Elle réarrange sa touffe de cheveux blancs et se lance.
La vie ne m'a jamais parue très savoureuse. J'ai vécu comme une étrangère dans mon propre pays. Jour après jour, je m'engouffrais dans une solitude sans fin, répétant inlassablement les mêmes actions, sur la même fréquence, et tout avait un goût d'eau plate.
【 00 : 16 ]
Le jeune homme s'éjecta de sa Porsche flambant neuve en panique. Il fit quelques grandes enjambées et s'arrêta net ; il avait oublié de fermer à clé le véhicule. Puis, sa course reprit jusqu'au grand portail. Derrière leurs remparts, quelques bâtiments en construction modulaire disparaissaient dans le ciel nocturne. Ceux-ci, d'un minimalisme affligeant, disposaient d'une des meilleures technologies du pays.
Il jeta un coup d'œil à sa précieuse voiture, puis sortit sa carte d'identité. Dans quelle affaire s'était-il foutu, encore ! Papa et Maman seraient furieux s'ils apprenaient son erreur. Après tout, c'était grâce à eux qu'il occupait ce poste à seulement vingt-trois ans. Il montra ses papiers au vigile, et fouilla dans ses poches à la recherche de son pass.

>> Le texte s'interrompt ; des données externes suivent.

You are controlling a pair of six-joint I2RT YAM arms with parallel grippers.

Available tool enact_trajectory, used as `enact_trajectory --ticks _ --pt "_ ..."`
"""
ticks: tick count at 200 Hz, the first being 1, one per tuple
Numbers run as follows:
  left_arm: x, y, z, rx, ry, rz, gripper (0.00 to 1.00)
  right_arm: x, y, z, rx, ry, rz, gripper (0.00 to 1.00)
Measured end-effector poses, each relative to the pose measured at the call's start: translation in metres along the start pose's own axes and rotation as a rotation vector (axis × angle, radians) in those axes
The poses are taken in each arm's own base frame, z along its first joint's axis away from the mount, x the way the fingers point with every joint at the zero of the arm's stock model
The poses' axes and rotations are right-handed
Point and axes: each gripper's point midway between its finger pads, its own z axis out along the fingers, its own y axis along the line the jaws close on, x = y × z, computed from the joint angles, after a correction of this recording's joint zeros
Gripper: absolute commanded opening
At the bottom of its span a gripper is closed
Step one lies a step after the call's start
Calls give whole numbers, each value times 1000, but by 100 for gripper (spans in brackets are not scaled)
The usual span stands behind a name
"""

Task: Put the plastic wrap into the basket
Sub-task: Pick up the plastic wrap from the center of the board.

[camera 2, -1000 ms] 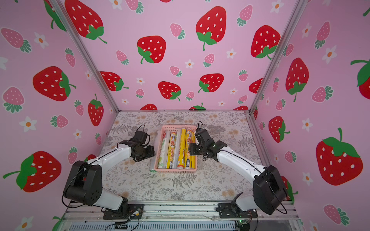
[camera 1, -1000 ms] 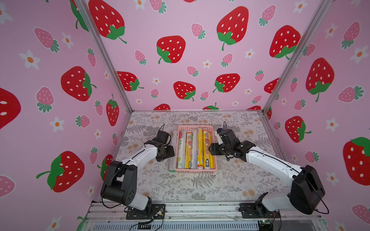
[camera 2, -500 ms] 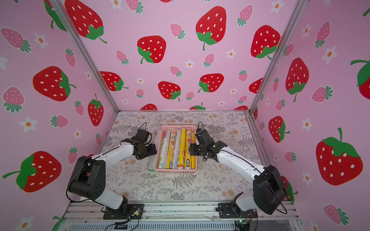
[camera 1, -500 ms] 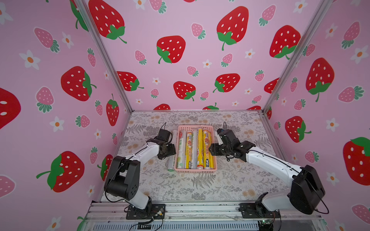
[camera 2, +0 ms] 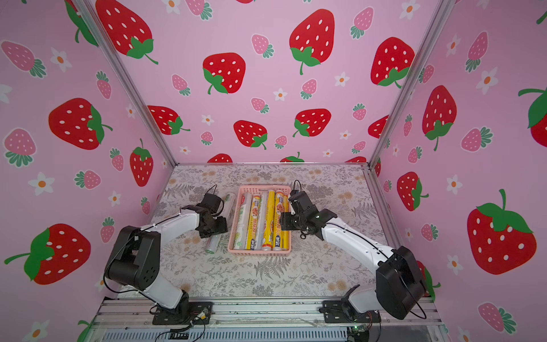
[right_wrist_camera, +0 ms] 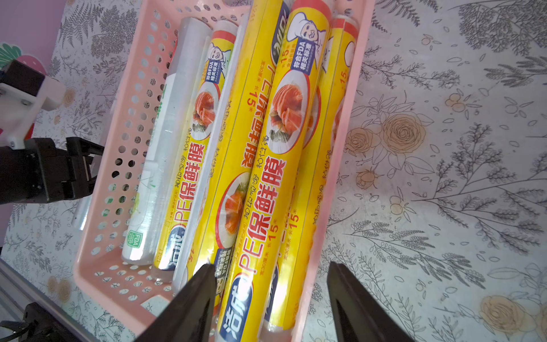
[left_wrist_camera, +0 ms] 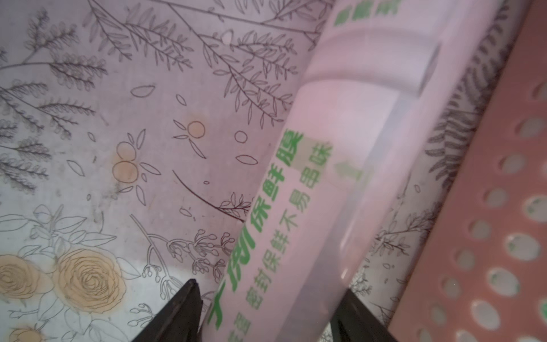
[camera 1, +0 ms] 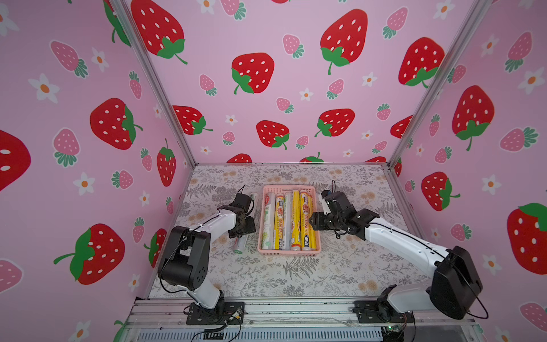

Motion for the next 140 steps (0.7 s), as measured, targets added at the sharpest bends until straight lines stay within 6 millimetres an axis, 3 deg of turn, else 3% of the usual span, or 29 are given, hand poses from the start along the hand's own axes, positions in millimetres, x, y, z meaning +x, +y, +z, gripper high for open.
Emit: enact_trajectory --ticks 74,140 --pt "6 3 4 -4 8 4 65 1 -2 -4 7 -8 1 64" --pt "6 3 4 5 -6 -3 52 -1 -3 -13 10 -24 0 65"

Merde, merde ! pestait-il intérieurement alors qu'il passait frénétiquement la fine plaquette sur le capteur. Elle émettait une lumière rouge : ça ne marchait pas. Bien sûr, que ça ne marchait pas. Son laissez-passer ne fonctionnait que durant ses heures de travail. D'ici, il pouvait apercevoir le bâtiment administratif. Si l'on apprenait son manque de rigueur, le déshonneur s'abattrait sur sa famille pendant plusieurs générations. Une voix le fit sursauter.

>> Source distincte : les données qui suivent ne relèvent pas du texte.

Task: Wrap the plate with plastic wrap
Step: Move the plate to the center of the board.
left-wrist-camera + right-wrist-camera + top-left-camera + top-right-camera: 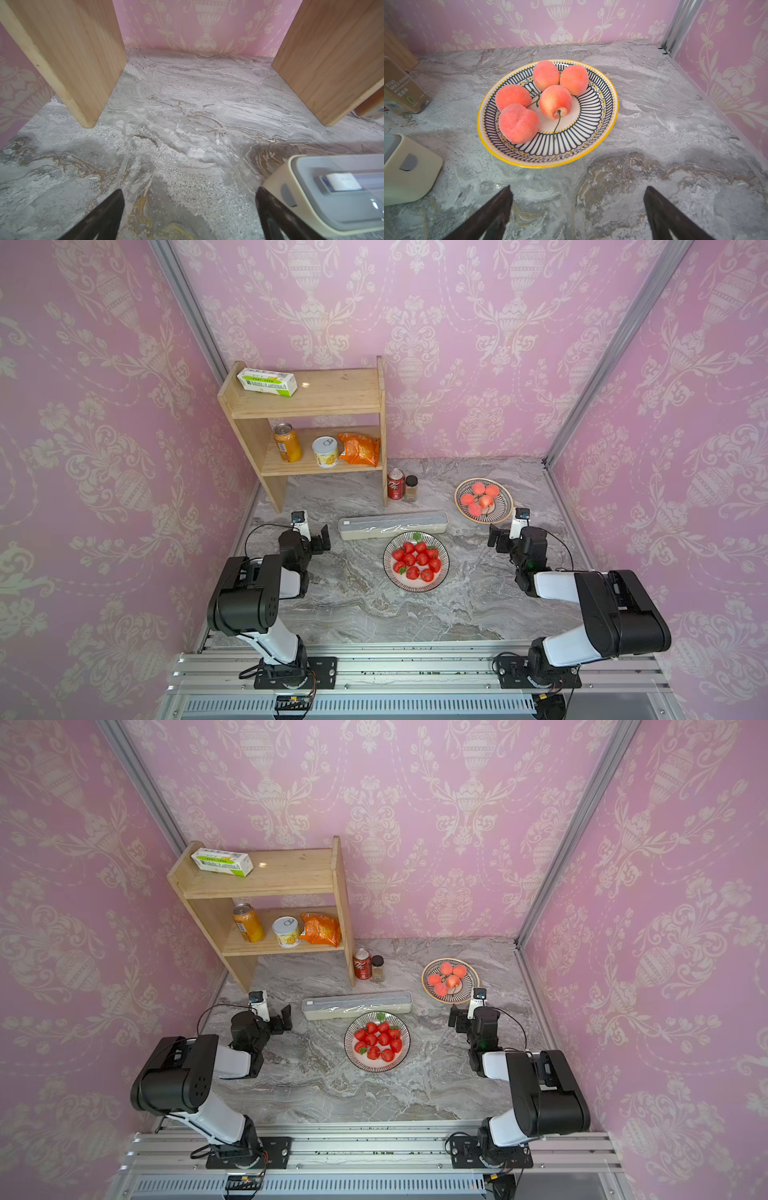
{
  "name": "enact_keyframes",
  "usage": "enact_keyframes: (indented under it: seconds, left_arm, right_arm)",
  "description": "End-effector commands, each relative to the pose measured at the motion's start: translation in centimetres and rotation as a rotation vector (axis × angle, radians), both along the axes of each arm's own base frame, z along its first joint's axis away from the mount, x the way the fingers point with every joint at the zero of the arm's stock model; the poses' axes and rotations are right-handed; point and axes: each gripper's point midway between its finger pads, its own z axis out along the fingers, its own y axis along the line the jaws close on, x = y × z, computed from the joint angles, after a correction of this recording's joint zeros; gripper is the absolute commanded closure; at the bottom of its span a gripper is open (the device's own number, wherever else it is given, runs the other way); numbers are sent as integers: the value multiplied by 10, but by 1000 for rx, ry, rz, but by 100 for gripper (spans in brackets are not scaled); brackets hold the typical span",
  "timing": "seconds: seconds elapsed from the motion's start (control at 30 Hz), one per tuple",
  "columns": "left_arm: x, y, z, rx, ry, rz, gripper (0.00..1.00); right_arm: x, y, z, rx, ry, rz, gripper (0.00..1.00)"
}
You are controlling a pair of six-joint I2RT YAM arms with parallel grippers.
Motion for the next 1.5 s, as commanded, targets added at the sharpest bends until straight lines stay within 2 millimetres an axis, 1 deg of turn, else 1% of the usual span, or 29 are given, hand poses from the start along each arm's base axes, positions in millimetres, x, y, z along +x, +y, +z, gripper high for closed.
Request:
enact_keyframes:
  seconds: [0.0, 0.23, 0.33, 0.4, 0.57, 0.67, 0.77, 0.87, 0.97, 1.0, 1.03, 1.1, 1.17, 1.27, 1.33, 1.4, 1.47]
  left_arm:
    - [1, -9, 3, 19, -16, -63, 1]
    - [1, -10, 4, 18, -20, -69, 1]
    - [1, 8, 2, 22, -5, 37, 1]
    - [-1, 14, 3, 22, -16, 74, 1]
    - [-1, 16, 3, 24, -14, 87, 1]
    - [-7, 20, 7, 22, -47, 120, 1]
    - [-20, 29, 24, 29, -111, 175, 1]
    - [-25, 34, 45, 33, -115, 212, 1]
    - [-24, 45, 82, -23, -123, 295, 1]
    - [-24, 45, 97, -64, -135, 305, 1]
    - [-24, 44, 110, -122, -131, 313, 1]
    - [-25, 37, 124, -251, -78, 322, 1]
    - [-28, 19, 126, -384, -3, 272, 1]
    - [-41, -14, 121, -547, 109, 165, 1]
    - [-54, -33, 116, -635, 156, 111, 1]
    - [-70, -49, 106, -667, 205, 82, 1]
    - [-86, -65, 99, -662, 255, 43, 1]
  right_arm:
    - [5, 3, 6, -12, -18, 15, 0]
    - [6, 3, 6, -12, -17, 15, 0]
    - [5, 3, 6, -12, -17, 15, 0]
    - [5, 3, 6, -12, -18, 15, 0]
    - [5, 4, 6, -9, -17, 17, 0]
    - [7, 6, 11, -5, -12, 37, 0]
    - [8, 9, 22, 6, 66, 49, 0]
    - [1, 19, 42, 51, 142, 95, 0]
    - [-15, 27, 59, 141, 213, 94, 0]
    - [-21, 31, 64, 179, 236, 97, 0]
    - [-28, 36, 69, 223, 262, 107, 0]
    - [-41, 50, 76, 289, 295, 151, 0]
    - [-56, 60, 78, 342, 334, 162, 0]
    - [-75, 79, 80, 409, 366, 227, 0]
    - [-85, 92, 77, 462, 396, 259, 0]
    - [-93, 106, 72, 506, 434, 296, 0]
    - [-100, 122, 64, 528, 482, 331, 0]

— Qu'est-ce que vous faites là ?
Il était foutu. Une seule solution : tout avouer et espérer pouvoir réparer son erreur sans que ça ne tombe pas dans les oreilles des supérieurs.

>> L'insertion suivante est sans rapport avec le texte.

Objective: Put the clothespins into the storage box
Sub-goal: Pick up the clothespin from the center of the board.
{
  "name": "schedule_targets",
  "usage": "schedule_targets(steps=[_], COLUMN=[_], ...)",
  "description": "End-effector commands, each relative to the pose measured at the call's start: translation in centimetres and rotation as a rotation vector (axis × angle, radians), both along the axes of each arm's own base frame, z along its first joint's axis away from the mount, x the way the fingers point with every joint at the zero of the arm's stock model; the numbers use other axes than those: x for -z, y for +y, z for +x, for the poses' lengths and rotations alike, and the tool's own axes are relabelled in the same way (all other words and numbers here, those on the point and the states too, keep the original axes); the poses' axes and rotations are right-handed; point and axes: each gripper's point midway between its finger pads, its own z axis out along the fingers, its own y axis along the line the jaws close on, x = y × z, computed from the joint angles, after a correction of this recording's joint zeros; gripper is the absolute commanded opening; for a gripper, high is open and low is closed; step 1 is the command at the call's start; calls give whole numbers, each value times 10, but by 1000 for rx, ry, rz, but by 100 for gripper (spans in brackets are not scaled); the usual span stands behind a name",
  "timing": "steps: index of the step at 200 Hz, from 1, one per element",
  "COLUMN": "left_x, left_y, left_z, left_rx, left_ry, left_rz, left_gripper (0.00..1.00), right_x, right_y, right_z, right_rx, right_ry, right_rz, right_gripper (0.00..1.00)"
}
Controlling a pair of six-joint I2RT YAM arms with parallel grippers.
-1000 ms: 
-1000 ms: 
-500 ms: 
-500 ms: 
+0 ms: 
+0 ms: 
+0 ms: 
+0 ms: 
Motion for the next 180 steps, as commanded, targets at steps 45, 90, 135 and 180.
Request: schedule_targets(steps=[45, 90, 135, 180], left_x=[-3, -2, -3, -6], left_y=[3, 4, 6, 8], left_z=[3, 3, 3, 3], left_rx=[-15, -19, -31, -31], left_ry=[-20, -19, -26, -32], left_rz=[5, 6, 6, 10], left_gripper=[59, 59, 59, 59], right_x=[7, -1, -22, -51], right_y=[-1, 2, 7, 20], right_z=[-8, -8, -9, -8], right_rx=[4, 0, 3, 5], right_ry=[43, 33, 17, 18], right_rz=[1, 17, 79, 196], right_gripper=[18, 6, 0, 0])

J'ai longtemps pensé à disparaître. Si je m'évaporais sur le carrelage, alors peut-être que ce sentiment s'en irait aussi. J'ai rêvé un jour que je mourais et que le monde en était heureux.
Mais je n'avais pas de raisons de le faire. Je n'avais pas d'excuses et de coupables à laisser dans ma dernière lettre. Qui accuser ? Mes parents ? Le monde entier ? Je vous déclare coupable pour le crime de l'isolation, et vous, complice
【 23 : 16 ]
La tête de Yoko remuait au rythme des aspérités de la route, tordue dans son siège et un filet de bave coulant d'entre ses lèvres. Endormie dans cette position peu confortable, ses écouteurs diffusaient le même album en boucle. Son interprète favori avait bercé son trajet depuis l'aéroport. Durant ce laps de temps interminable, le ciel s'était dégradé sans qu'elle ne s'en rende compte, ne laissant qu'un voile marron de pollution couvrir l'autoroute. À des intervalles réguliers, la lumière artificielle des lampadaires éclairait son corps emmitouflé de manteaux, puis repartait.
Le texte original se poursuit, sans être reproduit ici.